Olympes : l’entrepreneuriat au féminin pluriel
Mais pour Ju Landès, l’égalité ne se limite pas à la question du genre. En 2020, elle cofonde Olympes, en hommage à Olympe de Gouges, figure emblématique de Montauban. L’entreprise accompagne les organisations dans leur démarche de marque employeur et les aide à repenser leur culture managériale autour de l’inclusion.
Ici, la performance ne s’oppose pas au bien-être.
« Il faut arrêter de cocher des cases. L’inclusion, ce n’est pas une stratégie de communication, c’est une façon de travailler, d’écouter, de recruter », insiste-t-elle.

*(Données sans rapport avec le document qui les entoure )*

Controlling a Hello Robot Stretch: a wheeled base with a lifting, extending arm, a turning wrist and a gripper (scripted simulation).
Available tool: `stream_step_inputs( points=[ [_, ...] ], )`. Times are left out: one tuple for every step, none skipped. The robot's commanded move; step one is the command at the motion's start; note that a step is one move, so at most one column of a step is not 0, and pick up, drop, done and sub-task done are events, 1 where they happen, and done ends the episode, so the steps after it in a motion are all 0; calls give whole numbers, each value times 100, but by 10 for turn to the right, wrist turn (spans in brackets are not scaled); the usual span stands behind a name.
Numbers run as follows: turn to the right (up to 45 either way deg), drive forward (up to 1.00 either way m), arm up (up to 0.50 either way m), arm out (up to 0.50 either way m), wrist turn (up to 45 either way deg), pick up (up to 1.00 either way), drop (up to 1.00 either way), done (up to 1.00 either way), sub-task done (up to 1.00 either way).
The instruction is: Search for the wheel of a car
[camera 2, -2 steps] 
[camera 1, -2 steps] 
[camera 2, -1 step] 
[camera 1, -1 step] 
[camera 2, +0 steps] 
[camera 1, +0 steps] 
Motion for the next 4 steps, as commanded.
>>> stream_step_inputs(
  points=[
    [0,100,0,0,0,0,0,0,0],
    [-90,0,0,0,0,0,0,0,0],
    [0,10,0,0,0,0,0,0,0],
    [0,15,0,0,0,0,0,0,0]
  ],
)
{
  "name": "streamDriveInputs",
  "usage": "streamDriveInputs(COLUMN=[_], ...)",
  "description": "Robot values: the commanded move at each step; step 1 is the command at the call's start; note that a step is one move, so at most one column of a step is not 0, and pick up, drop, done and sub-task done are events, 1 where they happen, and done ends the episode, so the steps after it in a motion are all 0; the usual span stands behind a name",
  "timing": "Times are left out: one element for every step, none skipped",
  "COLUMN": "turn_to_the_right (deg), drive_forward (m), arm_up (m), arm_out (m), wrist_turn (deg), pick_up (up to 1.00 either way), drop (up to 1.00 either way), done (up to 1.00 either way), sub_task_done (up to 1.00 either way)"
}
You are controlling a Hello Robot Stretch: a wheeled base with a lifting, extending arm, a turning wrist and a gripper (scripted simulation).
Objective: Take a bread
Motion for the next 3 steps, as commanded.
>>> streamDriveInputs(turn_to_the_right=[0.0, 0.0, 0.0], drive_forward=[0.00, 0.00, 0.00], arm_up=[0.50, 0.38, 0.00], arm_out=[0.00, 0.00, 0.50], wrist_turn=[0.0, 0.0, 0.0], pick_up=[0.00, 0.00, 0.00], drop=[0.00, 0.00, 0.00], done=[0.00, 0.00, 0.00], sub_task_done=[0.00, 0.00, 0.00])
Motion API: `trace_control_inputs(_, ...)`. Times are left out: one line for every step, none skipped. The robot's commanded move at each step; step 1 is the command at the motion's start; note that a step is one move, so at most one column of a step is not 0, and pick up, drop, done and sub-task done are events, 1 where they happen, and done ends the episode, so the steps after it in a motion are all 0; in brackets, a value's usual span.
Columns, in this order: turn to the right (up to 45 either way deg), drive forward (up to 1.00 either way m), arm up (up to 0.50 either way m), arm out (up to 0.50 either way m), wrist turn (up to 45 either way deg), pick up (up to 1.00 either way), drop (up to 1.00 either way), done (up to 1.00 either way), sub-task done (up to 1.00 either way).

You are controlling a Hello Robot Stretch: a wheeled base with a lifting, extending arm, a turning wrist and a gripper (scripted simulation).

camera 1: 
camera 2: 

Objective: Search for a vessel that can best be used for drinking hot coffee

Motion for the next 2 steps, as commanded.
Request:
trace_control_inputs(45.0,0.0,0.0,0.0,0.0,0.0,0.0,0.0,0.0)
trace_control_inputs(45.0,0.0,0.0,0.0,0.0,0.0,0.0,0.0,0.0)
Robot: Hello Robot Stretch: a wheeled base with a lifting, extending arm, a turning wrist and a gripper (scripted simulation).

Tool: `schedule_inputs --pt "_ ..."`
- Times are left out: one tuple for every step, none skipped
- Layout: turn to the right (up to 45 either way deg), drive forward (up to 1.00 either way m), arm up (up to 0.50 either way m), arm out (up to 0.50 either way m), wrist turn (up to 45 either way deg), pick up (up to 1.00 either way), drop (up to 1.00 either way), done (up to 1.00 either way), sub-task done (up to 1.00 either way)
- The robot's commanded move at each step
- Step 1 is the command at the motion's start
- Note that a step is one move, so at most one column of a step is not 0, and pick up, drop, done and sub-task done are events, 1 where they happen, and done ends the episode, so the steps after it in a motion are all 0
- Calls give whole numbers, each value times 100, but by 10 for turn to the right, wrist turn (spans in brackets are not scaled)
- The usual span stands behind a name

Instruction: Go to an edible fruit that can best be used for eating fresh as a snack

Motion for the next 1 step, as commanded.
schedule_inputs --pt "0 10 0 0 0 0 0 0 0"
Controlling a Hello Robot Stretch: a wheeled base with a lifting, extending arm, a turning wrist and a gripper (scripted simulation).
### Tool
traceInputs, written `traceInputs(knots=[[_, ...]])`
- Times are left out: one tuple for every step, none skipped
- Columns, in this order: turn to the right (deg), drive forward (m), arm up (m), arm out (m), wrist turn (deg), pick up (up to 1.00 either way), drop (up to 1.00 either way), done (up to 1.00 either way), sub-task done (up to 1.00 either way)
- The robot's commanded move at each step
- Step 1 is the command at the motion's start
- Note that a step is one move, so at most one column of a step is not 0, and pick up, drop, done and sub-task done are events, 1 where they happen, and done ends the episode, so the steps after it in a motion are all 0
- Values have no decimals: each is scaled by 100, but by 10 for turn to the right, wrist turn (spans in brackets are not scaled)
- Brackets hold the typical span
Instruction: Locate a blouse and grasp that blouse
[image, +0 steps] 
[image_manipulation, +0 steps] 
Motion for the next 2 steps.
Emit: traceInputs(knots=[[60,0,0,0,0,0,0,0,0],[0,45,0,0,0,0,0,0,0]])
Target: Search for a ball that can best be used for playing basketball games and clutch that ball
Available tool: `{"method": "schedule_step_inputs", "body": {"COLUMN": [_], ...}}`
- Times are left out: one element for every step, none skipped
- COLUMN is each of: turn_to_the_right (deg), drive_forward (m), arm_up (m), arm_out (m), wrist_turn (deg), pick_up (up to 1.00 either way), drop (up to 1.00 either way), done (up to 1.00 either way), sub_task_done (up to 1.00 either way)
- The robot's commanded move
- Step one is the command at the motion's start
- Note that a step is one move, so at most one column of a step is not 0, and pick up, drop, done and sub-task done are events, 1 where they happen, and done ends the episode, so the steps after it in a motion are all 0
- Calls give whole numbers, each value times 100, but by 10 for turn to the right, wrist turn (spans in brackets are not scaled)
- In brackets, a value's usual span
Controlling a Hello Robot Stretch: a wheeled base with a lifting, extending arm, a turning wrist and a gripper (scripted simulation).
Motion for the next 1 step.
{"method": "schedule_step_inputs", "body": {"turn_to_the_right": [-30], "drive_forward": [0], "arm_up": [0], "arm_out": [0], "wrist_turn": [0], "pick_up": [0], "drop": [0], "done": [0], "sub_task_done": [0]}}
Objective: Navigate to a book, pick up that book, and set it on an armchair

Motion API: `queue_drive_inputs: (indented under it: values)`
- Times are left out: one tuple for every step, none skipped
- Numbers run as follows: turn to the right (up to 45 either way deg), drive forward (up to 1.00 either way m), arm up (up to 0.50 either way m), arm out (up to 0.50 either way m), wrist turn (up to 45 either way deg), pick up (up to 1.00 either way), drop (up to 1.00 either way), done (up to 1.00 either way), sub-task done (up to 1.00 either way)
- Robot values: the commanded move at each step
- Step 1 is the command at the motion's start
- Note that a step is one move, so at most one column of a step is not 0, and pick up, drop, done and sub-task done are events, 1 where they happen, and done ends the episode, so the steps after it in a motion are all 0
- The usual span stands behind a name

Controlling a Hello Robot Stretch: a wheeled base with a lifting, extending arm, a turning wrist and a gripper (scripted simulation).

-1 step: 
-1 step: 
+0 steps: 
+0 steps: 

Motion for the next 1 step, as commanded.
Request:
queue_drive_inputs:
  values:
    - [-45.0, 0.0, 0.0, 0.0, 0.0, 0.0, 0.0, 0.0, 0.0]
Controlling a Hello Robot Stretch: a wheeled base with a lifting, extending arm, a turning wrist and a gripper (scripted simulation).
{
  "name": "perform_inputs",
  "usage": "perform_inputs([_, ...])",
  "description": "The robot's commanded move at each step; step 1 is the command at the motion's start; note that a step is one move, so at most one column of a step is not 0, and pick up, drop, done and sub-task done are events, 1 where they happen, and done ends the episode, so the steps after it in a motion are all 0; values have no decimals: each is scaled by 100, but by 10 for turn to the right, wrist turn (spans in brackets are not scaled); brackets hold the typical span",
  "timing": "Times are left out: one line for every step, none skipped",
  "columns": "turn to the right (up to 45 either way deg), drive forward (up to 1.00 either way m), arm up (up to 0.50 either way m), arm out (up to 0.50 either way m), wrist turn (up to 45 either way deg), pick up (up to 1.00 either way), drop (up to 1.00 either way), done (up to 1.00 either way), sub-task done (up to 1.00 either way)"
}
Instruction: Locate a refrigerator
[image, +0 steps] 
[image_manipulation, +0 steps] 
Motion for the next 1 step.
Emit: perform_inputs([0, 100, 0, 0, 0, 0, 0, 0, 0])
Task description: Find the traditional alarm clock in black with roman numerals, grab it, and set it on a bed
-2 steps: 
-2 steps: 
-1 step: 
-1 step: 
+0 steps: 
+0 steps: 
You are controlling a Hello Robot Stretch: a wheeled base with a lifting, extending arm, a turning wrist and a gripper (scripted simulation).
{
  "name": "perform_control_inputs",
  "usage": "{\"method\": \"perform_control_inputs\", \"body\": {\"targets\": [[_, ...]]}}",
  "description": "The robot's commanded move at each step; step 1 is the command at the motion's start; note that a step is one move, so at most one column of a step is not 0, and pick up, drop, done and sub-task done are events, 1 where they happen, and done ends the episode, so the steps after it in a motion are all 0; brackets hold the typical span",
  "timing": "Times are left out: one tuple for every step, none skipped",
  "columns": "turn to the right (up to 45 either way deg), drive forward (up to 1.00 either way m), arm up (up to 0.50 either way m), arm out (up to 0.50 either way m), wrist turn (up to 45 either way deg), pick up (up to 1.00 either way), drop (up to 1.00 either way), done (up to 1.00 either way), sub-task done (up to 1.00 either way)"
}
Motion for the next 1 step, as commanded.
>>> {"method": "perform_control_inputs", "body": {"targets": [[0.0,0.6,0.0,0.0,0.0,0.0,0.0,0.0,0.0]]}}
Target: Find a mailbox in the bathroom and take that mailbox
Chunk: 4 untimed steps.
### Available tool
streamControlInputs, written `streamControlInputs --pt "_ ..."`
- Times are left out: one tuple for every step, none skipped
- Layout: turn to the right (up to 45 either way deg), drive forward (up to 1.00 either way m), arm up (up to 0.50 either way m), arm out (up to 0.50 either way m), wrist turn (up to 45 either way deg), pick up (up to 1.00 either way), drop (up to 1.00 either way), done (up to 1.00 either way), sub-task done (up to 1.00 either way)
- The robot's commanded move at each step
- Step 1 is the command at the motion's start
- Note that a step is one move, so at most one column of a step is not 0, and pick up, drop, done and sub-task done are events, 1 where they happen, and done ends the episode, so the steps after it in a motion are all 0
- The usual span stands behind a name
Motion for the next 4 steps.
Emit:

Avec Olympes, elle invente une autre manière d’entreprendre, fondée sur l’intelligence collective et la reconnaissance des singularités.
The Seed Crew : un jeu pour comprendre l’invisible
Trois ans plus tard, nouveau virage. Ju Landès rejoint The Seed Crew, une jeune pousse à impact social qui marie pédagogie et innovation numérique. Ensemble, ils conçoivent RecovR, un jeu vidéo immersif qui plonge les joueurs dans des situations de discrimination en entreprise. L’idée ? Faire ressentir plutôt que simplement expliquer.
« Le jeu permet de désamorcer les résistances. Il fait tomber les masques et ouvre le dialogue là où les discours échouent », explique-t-elle. L’approche séduit : plus de 6 000 salariés, de BNP Paribas à Orange Business, ont déjà été formés grâce à cet outil.
Une voix qui compte
Invitée à l’InclusivDay en mai dernier, Ju Landès a animé deux conférences sur l’inclusion et le handicap aux côtés d’expertes telles que Clarisse Breynaert-Mauvage (BNP Paribas) et Séverine Baudouin (FIPHFP). Sa parole, à la fois directe et nuancée, fait mouche. Elle refuse les postures et préfère la sincérité. « Le changement, c’est accepter la complexité du réel. Ce n’est pas imposer une norme, mais créer un terrain d’écoute », résume-t-elle.
À 35 ans, Ju Landès symbolise une génération d’entrepreneures qui croient en la puissance du collectif. Ni militante dogmatique, ni dirigeante désincarnée, elle évolue à la frontière du politique et du sensible, de l’économie et de l’intime. Ce fil ténu entre raison et émotion, c’est là qu’elle bâtit son influence. Là aussi qu’elle prouve qu’il est possible d’entreprendre autrement : avec audace, avec humanité, avec sens.